On the other machine I can now say restore, I say Potman container restore and I tell it, read it from the checkpoint and now Potman unpacks the thing
and tells RunC and CRIU to recreate the container and if I see here the last access to the container was I got a two and now if I access it here the migrated container I should get a three probably and I get a three
so the container was live migrated with the state and I can also restore the container a second time, I give it a minus N, I give it another name and if I now access the container I should again get the three
and that's the live migration of the container. Another interesting thing about this feature is you cannot only live migrate container like I did but in my case with the Java application server, the Java application server with this really simple application takes around eight seconds to start up to be able to answer requests and it takes
about four seconds to restore it from the checkpoint so in my really simple example I can increase the startup time of the container around 50% just by not having Java do all its initialization but by restarting it from the checkpoint which has already set up all the libraries
and memories loaded like Java wants it to have.
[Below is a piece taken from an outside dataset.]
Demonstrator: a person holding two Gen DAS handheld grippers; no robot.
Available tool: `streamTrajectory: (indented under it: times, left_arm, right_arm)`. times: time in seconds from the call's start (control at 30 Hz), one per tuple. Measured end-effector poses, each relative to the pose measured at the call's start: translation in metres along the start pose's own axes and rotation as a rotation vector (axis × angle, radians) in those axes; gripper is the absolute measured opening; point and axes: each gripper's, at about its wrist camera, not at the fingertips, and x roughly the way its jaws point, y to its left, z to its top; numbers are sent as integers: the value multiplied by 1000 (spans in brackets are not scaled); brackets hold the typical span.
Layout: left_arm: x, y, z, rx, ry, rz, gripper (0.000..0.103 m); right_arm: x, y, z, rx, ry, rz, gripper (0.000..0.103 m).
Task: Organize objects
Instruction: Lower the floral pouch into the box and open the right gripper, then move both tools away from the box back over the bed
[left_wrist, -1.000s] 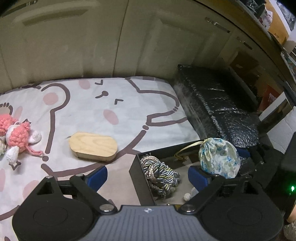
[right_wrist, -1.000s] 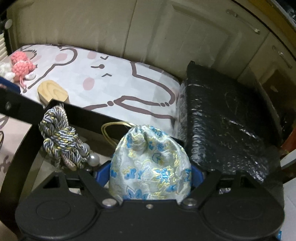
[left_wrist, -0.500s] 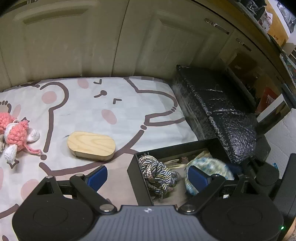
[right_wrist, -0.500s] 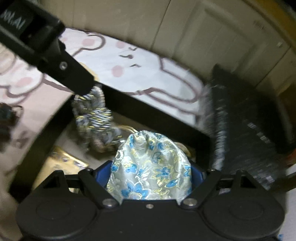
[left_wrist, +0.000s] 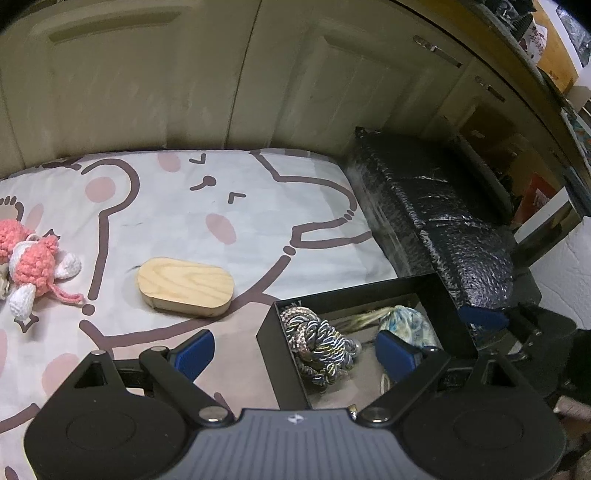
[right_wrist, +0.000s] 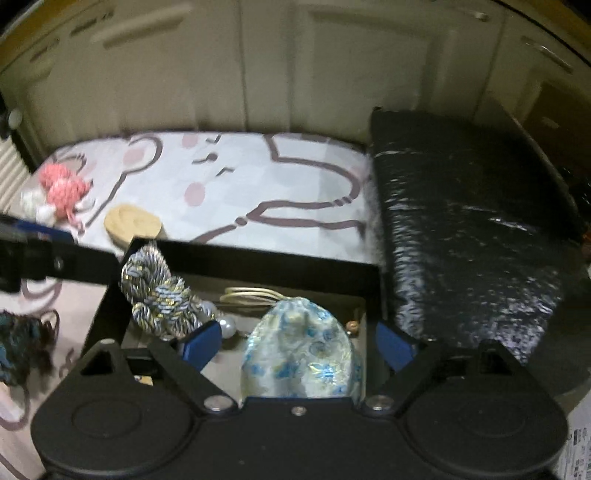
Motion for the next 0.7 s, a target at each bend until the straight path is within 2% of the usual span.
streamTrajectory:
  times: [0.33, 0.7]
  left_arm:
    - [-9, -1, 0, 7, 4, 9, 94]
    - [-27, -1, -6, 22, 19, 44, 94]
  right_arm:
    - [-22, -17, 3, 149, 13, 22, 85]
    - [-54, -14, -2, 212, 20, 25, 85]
On the slides there is the example written out the same I did just in the live migration right now and with that I'm all already
at the end of my presentation there are lots of links to recordings to blog posts and articles all concerning this presentation here and thanks for the attention, any questions?
Thank you for the talk. I got a question regarding uninterrupted live migration. It was a very good example of suspend and resume that you demonstrated
but if I have a live cluster and I start live migrating things, how well supported is that outside of the podman in this case, the service that runs the pod? Like what happens to my open TCP connections or anything like that? Is that managed yet or is there still work to do?
So this is from Kriya's point of view. If you can somehow migrate your IP address then the open and established TCP connections will be migrated. I think the most interesting thing is established TCP connections
and if the IP stays the same established TCP connections will stay connected. You have to migrate it within the TCP timeouts. If the machine you migrated to didn't have the container images already down there, would podman download them?
Yes, I don't do this in my demos but podman sees from the metadata in the checkpoint image on which container this is based and podman would then go out to the registry, download the container and then restore it and then do the restore based on this download hash
or whatever it downloaded there. I'm not doing it in demo because I don't know how long the download will take. Any further questions? Thank you Adrian.